»»
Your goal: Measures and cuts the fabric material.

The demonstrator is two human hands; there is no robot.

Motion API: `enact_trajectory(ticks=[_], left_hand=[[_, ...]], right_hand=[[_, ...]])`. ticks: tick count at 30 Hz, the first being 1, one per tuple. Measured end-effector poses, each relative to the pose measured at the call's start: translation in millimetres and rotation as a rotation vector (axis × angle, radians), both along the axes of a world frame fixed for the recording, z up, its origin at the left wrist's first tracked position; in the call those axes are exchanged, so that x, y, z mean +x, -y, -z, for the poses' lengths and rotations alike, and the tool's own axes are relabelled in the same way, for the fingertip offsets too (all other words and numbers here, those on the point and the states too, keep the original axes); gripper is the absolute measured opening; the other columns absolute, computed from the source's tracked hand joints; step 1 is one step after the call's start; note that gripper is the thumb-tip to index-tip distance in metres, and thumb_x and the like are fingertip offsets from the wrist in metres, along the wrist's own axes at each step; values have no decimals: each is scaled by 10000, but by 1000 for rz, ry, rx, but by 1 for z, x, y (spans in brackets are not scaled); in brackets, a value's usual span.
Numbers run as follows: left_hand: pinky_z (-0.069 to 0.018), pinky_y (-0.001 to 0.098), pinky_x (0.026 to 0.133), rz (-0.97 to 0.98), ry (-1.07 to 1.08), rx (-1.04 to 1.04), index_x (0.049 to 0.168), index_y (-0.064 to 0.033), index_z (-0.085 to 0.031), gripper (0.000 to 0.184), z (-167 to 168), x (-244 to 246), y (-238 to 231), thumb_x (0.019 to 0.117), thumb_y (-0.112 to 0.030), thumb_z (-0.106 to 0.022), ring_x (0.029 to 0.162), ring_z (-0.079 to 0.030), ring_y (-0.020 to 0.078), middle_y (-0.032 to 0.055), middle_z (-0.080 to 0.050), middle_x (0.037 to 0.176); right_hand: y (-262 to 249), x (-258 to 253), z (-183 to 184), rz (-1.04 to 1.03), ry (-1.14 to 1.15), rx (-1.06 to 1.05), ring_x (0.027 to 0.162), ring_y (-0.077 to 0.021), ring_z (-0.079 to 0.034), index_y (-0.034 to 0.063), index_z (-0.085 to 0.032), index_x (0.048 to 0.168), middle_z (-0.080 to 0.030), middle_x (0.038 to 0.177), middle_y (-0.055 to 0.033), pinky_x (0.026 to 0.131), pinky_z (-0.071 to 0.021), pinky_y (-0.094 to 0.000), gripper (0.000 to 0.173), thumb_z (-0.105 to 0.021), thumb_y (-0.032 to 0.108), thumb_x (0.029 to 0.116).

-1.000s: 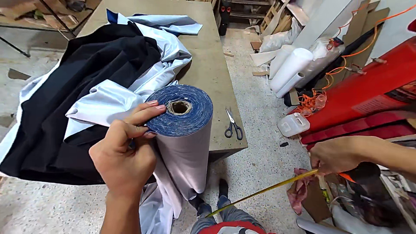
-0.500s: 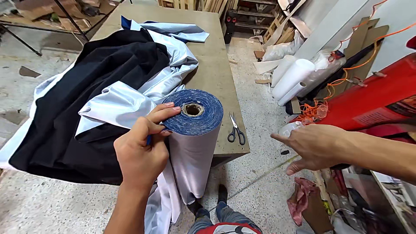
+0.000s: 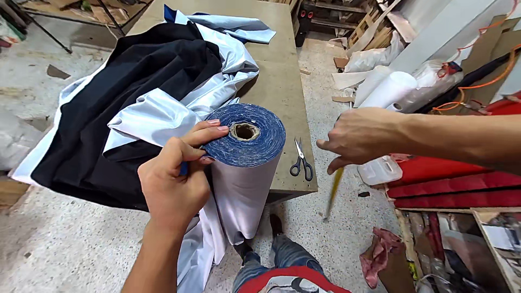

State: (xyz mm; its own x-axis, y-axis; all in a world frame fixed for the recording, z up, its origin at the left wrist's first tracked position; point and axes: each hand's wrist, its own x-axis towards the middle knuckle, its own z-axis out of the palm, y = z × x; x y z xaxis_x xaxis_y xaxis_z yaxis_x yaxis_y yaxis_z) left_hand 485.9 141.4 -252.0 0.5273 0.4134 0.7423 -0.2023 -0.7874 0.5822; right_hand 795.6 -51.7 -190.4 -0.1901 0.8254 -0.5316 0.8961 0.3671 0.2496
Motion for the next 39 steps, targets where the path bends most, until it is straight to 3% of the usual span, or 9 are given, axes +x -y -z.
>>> enact_trajectory(ticks=[3, 7, 13, 18, 21, 27, 33, 37, 39], left_hand=[[-538, 521, 1100, 4, -7, -9, 866, -74, -554, 172, 0, 0, -1, 882, 96, -576, 1235, -664, 326, 96, -744, 1210], [-526, 545, 1094, 12, 4, -48, 883, -118, -559, 210, 3, -1, 0, 870, 92, -559, 1216, -668, 350, 89, -754, 1178], [-491, 570, 1100, -118, 3, -78, 903, -148, -648, 115, 12, -4, 17, 899, -34, -627, 1181, -667, 380, 94, -763, 1110], [-509, 459, 1099, -217, -44, -67, 880, -176, -650, 147, 1, 19, 53, 859, -45, -714, 1197, -671, 271, 4, -766, 1120], [-515, 413, 1098, -297, -31, -49, 913, -175, -648, 154, -2, 41, 84, 872, -54, -732, 1214, -666, 232, -16, -760, 1149], [-480, 396, 1135, -511, -37, 9, 895, -153, -631, 231, -2, 84, 150, 901, 61, -544, 1277, -627, 215, -35, -747, 1206], [-573, 498, 1033, -620, -51, 120, 928, -154, -570, 180, 8, 95, 180, 872, 15, -598, 1219, -665, 319, 37, -745, 1213], [-586, 509, 1022, -575, 29, 126, 969, -137, -606, 139, 20, 90, 176, 908, -13, -620, 1244, -649, 337, 70, -721, 1266], [-600, 443, 987, -626, 90, 135, 949, -158, -620, 117, 26, 89, 173, 903, -71, -685, 1246, -634, 277, 38, -666, 1315]], right_hand=[[-31, 24, 1, -42, -38, -4, 509, -238, -585, 140, -651, 877, -510, 570, -20, 469, -469, -457, 801, -274, 845, 917], [-81, 60, 15, 102, -227, -76, 761, -279, -689, 191, -684, 1269, -664, 797, -63, 656, -554, -552, 833, -253, 825, 941], [-171, 111, 186, 234, -571, -122, 966, -344, -687, 89, -703, 1166, -704, 989, -159, 842, -531, -608, 685, -344, 658, 1038], [-133, 114, 251, 514, -696, 661, 1293, -406, -560, 103, -624, 1365, -573, 1416, -207, 1013, -483, -624, 468, -586, 413, 1016], [-33, 95, 247, 964, -708, 861, 1129, -438, -612, 7, -689, 1099, -626, 1209, -240, 902, -520, -632, 507, -645, 493, 963], [64, 48, 321, 1331, -546, 385, 1015, -383, -676, -17, -707, 1073, -611, 1233, -239, 815, -586, -542, 888, -604, 822, 804], [56, 59, 300, 1265, -545, 243, 994, -393, -697, -73, -686, 1011, -539, 1347, -295, 843, -593, -529, 507, -745, 405, 853], [78, 95, 301, 1323, -902, 192, 701, -280, -674, 33, -713, 774, -688, 779, -149, 660, -566, -508, 322, -768, 345, 833], [97, 116, 278, 1458, -1383, 144, 674, -184, -645, 28, -723, 871, -695, 795, -85, 634, -566, -386, 154, -700, 181, 877]])
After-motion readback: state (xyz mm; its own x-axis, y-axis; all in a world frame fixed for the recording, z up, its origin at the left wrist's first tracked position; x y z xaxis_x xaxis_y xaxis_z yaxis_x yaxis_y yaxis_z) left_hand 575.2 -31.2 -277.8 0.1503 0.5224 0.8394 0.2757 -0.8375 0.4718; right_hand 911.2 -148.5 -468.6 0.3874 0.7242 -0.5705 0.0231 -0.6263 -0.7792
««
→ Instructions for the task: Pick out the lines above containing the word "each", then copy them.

→ Task result:
Motion API: `enact_trajectory(ticks=[_], left_hand=[[_, ...]], right_hand=[[_, ...]])`. ticks: tick count at 30 Hz, the first being 1, one per tuple. Measured end-effector poses, each relative to the pose measured at the call's start: translation in millimetres and rotation as a rotation vector (axis × angle, radians), both along the axes of a world frame fixed for the recording, z up, its origin at the left wrist's first tracked position; in the call those axes are exchanged, so that x, y, z mean +x, -y, -z, for the poses' lengths and rotations alike, and the tool's own axes are relabelled in the same way, for the fingertip offsets too (all other words and numbers here, those on the point and the states too, keep the original axes); gripper is the absolute measured opening; the other columns absolute, computed from the source's tracked hand joints; step 1 is one step after the call's start; note that gripper is the thumb-tip to index-tip distance in metres, and thumb_x and the like are fingertip offsets from the wrist in metres, along the wrist's own axes at each step; values have no decimals: each is scaled by 10000, but by 1000 for rz, ry, rx, but by 1 for z, x, y (spans in brackets are not scaled); in brackets, a value's usual span.
State: (xyz mm; its own x-axis, y-axis; all in a world frame fixed for the recording, z up, its origin at the left wrist's first tracked position; point and axes: each hand's wrist, its own x-axis towards the middle knuckle, its own z-axis out of the palm, y = z × x; x y z xaxis_x xaxis_y xaxis_z yaxis_x yaxis_y yaxis_z) left_hand 485.9 141.4 -252.0 0.5273 0.4134 0.7423 -0.2023 -0.7874 0.5822; right_hand 795.6 -51.7 -190.4 -0.1901 0.8254 -0.5316 0.8961 0.3671 0.2496

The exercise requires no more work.